Strong field Ionization in the Far Infrared Limit

In the last few years, strong-field ionization has drawn considerable interest since it is the main response of atoms and molecules to a strong laser field and because of its importance in processes like high-harmonic generation. Ionization mechanisms are usually classified in terms of one of two physical processes, namely multi-photon ionization or field ionization. The Keldysh parameter $\gamma=(I_{P}/2U_{P})^{2}$, with $U_{P}$ the ponderomotive energy, allows to distinguish between these types of ionization. In the multi-photon regime ($\gamma>1$) the ionization yield scales with $S\sim I^{\alpha}$, with $I$ the laser intensity and $\alpha$ the minimum number of photons needed to cross the ionization threshold.
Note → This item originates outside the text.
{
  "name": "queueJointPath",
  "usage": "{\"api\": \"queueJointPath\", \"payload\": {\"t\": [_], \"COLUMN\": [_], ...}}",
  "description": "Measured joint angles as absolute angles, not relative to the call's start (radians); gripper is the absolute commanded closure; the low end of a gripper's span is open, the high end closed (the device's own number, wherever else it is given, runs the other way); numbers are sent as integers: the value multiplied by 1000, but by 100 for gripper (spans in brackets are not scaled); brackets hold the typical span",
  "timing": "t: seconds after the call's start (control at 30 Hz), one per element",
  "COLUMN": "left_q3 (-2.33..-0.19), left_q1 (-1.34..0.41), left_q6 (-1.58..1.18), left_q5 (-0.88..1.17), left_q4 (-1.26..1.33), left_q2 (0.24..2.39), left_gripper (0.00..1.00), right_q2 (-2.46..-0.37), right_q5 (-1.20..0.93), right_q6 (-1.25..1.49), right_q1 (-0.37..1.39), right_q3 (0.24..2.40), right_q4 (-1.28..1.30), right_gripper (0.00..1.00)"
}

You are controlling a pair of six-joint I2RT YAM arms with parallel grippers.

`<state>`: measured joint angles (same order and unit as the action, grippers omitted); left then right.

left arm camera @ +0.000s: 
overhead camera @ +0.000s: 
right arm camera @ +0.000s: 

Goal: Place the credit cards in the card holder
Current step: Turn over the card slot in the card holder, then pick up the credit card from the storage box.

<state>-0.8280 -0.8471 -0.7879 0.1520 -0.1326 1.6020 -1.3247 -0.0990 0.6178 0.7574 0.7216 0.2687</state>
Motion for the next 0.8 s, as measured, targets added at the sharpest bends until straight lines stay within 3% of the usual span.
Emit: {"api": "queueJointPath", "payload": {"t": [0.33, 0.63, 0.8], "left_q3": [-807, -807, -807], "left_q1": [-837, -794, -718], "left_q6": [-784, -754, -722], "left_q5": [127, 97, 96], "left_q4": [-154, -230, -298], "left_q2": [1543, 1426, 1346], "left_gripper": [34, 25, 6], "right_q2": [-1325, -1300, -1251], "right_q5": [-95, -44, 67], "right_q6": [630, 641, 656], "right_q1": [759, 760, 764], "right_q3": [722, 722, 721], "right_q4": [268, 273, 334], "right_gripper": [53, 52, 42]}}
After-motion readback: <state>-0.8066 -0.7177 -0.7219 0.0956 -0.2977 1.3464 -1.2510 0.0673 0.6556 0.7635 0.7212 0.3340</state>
In the field ionization limit ($\gamma<1$), ionization takes place by passing over or tunnelling through the barrier that results from combining the Coulomb potential and the laser electric field. Due to technical limitations, most of experiments on strong-field ionization of atoms were performed in a relatively narrow wavelength range from the ultra-violet to the mid-infrared regime. The development of light sources like the Free Electron Laser for Intracavity Experiments (FELICE) at Rijnhuizen allows strong-field ionization experiments to be performed at previously inaccessible far-infrared wavelengths. Here, we report an experiment on strong-field ionization in Xenon and Argon using this new laser source. Starting from high-lying Rydberg states (n$>7$), complex photoelectron velocity distributions with resolved ATI structure characteristic of the multi-photon regime are observed which have been studied both as a function of the prepared atomic state and the wavelength of the incoming radiation. For low-lying Rydberg states (n$<7$), the observed ATI structure disappears, meaning that ionization takes place in the field ionization regime, involving the absorption of several hundred photons.